Line by line, copy the data below exactly.

GIVEN MATERIAL:
= Beginning of Section =

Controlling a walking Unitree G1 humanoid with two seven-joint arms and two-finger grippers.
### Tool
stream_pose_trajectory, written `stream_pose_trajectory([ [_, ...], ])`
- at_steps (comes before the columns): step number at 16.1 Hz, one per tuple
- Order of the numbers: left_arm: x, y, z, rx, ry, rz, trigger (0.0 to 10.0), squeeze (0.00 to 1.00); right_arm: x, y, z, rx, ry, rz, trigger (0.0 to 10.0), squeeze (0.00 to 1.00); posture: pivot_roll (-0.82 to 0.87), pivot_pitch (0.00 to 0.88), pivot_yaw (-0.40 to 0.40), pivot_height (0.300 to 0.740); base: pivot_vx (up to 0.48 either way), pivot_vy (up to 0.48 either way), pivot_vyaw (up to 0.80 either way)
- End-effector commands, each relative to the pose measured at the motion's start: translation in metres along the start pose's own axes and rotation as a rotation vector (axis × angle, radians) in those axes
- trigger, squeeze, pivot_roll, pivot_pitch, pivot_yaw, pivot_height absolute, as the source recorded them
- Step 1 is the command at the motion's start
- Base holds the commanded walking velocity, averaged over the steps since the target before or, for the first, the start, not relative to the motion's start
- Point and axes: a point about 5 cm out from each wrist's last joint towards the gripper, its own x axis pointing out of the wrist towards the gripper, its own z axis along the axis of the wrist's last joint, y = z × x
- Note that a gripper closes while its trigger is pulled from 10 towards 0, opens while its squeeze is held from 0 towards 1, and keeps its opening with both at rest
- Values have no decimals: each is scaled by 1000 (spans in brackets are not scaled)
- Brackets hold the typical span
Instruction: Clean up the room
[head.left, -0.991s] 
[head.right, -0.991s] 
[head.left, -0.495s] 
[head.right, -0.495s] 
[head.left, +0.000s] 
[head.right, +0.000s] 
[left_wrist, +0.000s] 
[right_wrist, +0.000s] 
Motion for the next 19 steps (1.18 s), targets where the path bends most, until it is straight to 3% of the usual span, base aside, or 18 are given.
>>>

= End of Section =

TASK RESPONSE:
Controlling a walking Unitree G1 humanoid with two seven-joint arms and two-finger grippers.
### Tool
stream_pose_trajectory, written `stream_pose_trajectory([ [_, ...], ])`
- at_steps (comes before the columns): step number at 16.1 Hz, one per tuple
- Order of the numbers: left_arm: x, y, z, rx, ry, rz, trigger (0.0 to 10.0), squeeze (0.00 to 1.00); right_arm: x, y, z, rx, ry, rz, trigger (0.0 to 10.0), squeeze (0.00 to 1.00); posture: pivot_roll (-0.82 to 0.87), pivot_pitch (0.00 to 0.88), pivot_yaw (-0.40 to 0.40), pivot_height (0.300 to 0.740); base: pivot_vx (up to 0.48 either way), pivot_vy (up to 0.48 either way), pivot_vyaw (up to 0.80 either way)
- End-effector commands, each relative to the pose measured at the motion's start: translation in metres along the start pose's own axes and rotation as a rotation vector (axis × angle, radians) in those axes
- trigger, squeeze, pivot_roll, pivot_pitch, pivot_yaw, pivot_height absolute, as the source recorded them
- Step 1 is the command at the motion's start
- Base holds the commanded walking velocity, averaged over the steps since the target before or, for the first, the start, not relative to the motion's start
- Point and axes: a point about 5 cm out from each wrist's last joint towards the gripper, its own x axis pointing out of the wrist towards the gripper, its own z axis along the axis of the wrist's last joint, y = z × x
- Note that a gripper closes while its trigger is pulled from 10 towards 0, opens while its squeeze is held from 0 towards 1, and keeps its opening with both at rest
- Values have no decimals: each is scaled by 1000 (spans in brackets are not scaled)
- Brackets hold the typical span
Instruction: Clean up the room
[head.left, -0.991s] 
[head.right, -0.991s] 
[head.left, -0.495s] 
[head.right, -0.495s] 
[head.left, +0.000s] 
[head.right, +0.000s] 
[left_wrist, +0.000s] 
[right_wrist, +0.000s] 
Motion for the next 19 steps (1.18 s), targets where the path bends most, until it is straight to 3% of the usual span, base aside, or 18 are given.
>>>

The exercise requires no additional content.